During the Inspection

When undergoing a health inspection, it is important to maintain a cooperative, professional and open attitude. Establishing a good relationship with local health inspectors is fundamental:

•          Give the inspector a cordial greeting. Politely ask to see credentials.

•          Tour with the health inspector. Think of the inspector as an outside auditor, and the inspection as an opportunity to prevent foodborne illness at your operation.

•          If you are not able to tour with the health inspector, assign a manager or staff member to take your place.

•          Never argue or be defensive with an inspector.

•          Never offer favors or food to an inspector.

•          If you are written up for any violations, make sure you understand what they are and how to correct them. Ask the health inspector to suggest a way to fix the problem.

After the Inspection

The information gained from your inspector is extremely valuable. Be diligent about reflecting on the inspection and finding areas that have room for improvement.

•          Update the form you use for self-inspections to account for the inspector’s advice or findings.

It is important to maximize the knowledge you gain during inspections by relaying it to staff and incorporating it into your day-to-day activities:

•          Hold a 10-minute briefing session with kitchen staff after the inspection, emphasizing the importance of maintaining health standards. Add your own management guidelines to make your argument more authoritative.

•          If you have staff for whom English is a second language, ask a bilingual staff member to interpret for you during these briefings.
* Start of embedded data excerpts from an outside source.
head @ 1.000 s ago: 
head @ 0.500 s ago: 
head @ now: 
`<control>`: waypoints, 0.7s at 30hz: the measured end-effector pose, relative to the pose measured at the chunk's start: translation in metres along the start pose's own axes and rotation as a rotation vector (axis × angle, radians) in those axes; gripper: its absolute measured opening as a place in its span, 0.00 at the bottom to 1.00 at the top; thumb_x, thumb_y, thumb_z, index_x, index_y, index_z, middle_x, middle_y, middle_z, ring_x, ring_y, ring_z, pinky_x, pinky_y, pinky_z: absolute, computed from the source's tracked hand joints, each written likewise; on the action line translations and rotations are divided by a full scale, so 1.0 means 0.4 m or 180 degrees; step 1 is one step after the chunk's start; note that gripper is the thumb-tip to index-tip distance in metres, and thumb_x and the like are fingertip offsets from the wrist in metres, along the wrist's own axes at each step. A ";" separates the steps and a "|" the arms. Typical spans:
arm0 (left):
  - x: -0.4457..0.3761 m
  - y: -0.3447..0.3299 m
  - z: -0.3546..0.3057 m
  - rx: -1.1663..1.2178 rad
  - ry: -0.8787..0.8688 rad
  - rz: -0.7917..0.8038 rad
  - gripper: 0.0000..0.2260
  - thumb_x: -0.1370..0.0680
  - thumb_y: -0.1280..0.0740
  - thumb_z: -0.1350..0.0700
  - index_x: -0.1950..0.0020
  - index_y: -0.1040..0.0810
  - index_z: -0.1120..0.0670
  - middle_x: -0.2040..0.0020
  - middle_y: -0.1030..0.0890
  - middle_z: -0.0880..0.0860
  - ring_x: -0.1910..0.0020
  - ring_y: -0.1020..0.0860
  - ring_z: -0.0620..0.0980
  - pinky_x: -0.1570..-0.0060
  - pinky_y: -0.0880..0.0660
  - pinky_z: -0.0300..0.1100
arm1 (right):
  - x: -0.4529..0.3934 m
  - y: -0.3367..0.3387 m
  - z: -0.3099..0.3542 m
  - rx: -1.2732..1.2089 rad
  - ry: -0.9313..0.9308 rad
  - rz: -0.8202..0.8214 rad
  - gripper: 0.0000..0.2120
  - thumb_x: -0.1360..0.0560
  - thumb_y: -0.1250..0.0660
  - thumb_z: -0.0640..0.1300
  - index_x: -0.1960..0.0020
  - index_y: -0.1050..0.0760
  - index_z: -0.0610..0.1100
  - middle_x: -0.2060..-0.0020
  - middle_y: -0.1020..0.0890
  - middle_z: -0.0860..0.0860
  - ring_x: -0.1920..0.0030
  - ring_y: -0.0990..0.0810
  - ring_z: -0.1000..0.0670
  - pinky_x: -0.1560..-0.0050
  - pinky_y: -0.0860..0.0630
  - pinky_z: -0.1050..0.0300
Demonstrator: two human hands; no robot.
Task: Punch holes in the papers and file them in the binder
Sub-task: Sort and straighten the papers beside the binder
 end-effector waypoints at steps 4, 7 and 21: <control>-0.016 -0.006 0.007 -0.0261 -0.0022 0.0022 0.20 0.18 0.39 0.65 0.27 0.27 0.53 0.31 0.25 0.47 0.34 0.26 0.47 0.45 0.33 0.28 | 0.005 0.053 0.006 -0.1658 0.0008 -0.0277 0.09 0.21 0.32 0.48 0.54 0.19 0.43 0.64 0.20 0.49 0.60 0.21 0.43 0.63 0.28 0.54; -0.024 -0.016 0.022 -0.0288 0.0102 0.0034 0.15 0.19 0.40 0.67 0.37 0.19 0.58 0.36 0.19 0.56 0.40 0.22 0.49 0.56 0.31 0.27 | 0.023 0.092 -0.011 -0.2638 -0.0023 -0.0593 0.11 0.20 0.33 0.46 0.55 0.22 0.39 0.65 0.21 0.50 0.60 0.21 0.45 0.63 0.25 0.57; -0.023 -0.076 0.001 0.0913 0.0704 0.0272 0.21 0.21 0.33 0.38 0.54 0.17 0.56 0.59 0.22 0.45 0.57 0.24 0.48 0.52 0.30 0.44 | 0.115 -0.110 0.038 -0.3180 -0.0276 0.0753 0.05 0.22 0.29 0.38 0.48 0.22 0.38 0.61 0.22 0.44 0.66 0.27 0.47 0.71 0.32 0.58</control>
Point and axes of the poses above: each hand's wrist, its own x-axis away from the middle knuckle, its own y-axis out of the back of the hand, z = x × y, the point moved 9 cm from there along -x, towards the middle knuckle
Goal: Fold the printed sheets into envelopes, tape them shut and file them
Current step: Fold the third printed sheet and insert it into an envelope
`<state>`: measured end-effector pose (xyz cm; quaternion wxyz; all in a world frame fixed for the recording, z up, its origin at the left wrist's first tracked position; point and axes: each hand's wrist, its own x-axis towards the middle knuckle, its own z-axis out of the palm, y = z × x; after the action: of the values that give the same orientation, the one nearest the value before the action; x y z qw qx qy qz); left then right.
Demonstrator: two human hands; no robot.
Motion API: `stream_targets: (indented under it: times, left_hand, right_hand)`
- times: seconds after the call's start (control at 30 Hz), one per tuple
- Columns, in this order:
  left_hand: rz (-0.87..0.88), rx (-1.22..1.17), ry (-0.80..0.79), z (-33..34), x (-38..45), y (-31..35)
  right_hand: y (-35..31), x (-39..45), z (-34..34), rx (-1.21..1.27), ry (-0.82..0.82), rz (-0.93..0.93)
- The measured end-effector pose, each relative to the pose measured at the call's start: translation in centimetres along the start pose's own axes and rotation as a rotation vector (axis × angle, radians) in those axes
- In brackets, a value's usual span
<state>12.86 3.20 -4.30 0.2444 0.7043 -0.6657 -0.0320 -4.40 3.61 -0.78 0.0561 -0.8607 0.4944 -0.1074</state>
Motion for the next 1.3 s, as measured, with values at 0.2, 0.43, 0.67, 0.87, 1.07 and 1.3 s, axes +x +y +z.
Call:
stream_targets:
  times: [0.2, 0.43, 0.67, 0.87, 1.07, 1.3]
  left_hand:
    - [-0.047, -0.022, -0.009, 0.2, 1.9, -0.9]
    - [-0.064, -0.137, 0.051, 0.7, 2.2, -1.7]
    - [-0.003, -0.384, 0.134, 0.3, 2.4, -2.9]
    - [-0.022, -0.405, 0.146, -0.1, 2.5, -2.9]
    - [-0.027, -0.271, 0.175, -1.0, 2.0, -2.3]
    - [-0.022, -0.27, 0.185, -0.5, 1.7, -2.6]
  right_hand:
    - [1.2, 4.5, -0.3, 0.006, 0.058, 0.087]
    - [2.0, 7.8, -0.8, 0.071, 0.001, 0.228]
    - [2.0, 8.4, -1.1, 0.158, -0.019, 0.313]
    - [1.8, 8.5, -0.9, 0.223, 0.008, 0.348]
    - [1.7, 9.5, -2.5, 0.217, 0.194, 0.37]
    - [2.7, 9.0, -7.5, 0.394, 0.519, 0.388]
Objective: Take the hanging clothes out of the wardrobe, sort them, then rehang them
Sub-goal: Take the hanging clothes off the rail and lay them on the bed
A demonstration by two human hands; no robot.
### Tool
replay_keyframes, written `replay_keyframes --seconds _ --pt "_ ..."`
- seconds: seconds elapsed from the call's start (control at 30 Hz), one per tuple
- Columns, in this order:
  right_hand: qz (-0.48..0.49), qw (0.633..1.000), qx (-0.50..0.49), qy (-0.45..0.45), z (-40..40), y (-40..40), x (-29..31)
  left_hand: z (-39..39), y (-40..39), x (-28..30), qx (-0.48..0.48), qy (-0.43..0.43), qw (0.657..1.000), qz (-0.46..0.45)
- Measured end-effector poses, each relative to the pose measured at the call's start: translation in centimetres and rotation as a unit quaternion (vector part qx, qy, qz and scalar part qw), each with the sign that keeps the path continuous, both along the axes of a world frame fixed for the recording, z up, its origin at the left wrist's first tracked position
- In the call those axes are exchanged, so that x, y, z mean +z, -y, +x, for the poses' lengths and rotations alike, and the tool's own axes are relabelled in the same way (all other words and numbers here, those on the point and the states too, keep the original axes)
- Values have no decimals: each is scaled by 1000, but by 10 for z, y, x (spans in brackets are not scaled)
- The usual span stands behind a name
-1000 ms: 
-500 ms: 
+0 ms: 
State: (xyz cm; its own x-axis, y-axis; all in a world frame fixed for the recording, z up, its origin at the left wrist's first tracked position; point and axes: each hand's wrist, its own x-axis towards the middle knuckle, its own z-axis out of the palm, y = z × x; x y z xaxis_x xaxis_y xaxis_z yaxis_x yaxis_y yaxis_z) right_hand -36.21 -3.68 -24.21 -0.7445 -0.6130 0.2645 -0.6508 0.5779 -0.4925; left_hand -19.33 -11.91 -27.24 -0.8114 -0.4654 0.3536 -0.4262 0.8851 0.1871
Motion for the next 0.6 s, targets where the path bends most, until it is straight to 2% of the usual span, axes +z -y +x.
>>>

•          Make staff participants in the conversation. Ask for their questions and suggestions.

•          Update the form you use for self-inspections to account for the inspector’s advice or findings.

The road to long-term success for a restaurant is one with many turns and transformations. The willingness to improve and ability to adapt often sets a successful restaurant apart from one that fails. Staying up to date on industry trends, compliance requirements and safety practices will provide great value to your foodservice operation. 

Proper food preparation is not a matter of complying with the law–it also means avoiding disastrous foodborne illness originating at your facility. Consider health inspectors an ally in preventing unsafe practices in the workplace that could heighten your risk.